Dvur Kralove nad Labem, East Bohemia, Oct 20 (CTK) – Another black rhino, a rare species on the brink of extinction, was born in the Dvur Kralove Zoo last week, being its third young of this species this year and 44th in the zoo’s history, its spokeswoman Andrea Jirousova told CTK on Thursday.
The newborn calf is a female, unlike two males born in June.
The Dvur Kralove Zoo is the only Czech zoo to breed black rhinos, of which only several hundred survive in the wild.
The new young’s parents are Jola, 18, a mother of three, and Mweru, a 20-year-old male who has fathered four offspring in the zoo so far.
“The calf’s weight is lower than usual, which is why the attendants checked its health condition immediately,” one of them, Jiri Hruby, told CTK.
The calf is too small to reach its mothers’ milk, and therefore it has been fed by the attendants. Hruby said he expects it to start drinking from its mother after growing up a little.

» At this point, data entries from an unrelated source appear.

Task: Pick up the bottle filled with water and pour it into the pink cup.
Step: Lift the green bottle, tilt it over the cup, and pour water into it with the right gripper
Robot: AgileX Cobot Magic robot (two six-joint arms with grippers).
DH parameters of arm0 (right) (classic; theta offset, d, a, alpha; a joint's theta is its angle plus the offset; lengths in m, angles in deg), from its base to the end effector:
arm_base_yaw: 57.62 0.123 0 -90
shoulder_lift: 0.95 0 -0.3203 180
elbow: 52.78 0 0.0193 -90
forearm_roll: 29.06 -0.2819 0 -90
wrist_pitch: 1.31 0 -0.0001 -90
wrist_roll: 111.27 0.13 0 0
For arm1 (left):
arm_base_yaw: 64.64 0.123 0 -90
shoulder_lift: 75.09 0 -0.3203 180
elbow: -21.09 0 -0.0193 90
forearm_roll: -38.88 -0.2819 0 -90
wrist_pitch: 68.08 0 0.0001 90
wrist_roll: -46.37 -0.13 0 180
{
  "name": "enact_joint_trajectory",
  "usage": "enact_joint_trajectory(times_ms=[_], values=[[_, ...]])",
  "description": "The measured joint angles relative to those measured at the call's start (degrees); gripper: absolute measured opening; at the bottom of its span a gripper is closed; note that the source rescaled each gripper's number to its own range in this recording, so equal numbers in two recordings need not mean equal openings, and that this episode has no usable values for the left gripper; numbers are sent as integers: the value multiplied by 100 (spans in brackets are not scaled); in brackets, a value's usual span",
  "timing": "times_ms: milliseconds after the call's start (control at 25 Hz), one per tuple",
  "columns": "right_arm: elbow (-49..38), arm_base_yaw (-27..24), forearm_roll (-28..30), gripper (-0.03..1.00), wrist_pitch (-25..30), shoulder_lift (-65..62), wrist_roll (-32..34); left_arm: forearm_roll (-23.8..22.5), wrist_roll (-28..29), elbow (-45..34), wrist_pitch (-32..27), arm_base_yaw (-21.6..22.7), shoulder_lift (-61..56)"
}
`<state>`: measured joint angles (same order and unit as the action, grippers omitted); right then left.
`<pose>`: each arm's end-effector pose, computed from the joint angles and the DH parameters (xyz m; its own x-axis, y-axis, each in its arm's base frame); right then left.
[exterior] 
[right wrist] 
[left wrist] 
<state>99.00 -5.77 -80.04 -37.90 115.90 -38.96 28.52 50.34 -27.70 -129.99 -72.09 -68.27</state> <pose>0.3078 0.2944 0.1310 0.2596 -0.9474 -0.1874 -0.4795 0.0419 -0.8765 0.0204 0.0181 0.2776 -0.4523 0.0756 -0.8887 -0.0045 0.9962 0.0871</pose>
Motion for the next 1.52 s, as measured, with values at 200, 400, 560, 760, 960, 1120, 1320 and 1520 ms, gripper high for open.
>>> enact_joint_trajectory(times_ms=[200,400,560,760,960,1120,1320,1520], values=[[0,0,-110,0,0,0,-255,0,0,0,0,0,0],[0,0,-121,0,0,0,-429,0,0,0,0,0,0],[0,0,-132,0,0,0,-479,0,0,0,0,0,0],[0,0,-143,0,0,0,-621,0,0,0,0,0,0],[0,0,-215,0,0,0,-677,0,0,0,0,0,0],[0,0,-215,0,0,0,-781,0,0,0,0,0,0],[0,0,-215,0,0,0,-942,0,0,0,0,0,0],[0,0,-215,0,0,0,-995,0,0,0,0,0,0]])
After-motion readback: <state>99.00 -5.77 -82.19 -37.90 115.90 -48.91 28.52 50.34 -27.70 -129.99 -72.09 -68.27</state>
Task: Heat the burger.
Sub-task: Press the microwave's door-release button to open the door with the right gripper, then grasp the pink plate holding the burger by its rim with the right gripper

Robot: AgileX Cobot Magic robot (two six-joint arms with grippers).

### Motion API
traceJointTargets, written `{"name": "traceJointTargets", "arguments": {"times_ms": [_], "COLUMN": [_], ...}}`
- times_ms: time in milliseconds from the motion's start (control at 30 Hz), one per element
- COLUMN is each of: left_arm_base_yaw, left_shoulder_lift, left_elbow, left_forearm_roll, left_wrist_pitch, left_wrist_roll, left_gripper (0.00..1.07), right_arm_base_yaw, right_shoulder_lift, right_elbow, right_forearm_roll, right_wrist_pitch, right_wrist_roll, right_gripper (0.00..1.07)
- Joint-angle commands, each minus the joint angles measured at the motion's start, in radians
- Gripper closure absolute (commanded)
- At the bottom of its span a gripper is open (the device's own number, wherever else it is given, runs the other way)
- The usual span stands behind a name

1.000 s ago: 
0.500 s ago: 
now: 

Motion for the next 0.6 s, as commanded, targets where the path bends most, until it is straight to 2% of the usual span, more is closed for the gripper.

At present, the Dvur Kralove Zoo has 17 black rhinoceros, which is the largest group in Europe.
In June, the zoo sent another of its black rhinoceros to be released into the African wild. The female, Eliska, lives in the Mkomazi National Park in Tanzania now. She joined the three rhinos which the Dvur Kralove ZOO sent there in 2009 and which have successfully raised two offspring since.
The zoo also breeds other rhino species. The total of 56 rhinos that have been born there since 1976 include 44 black rhinos, five northern white and three southern white rhinos, a crossbreed of the latter two, and three Indian rhinos.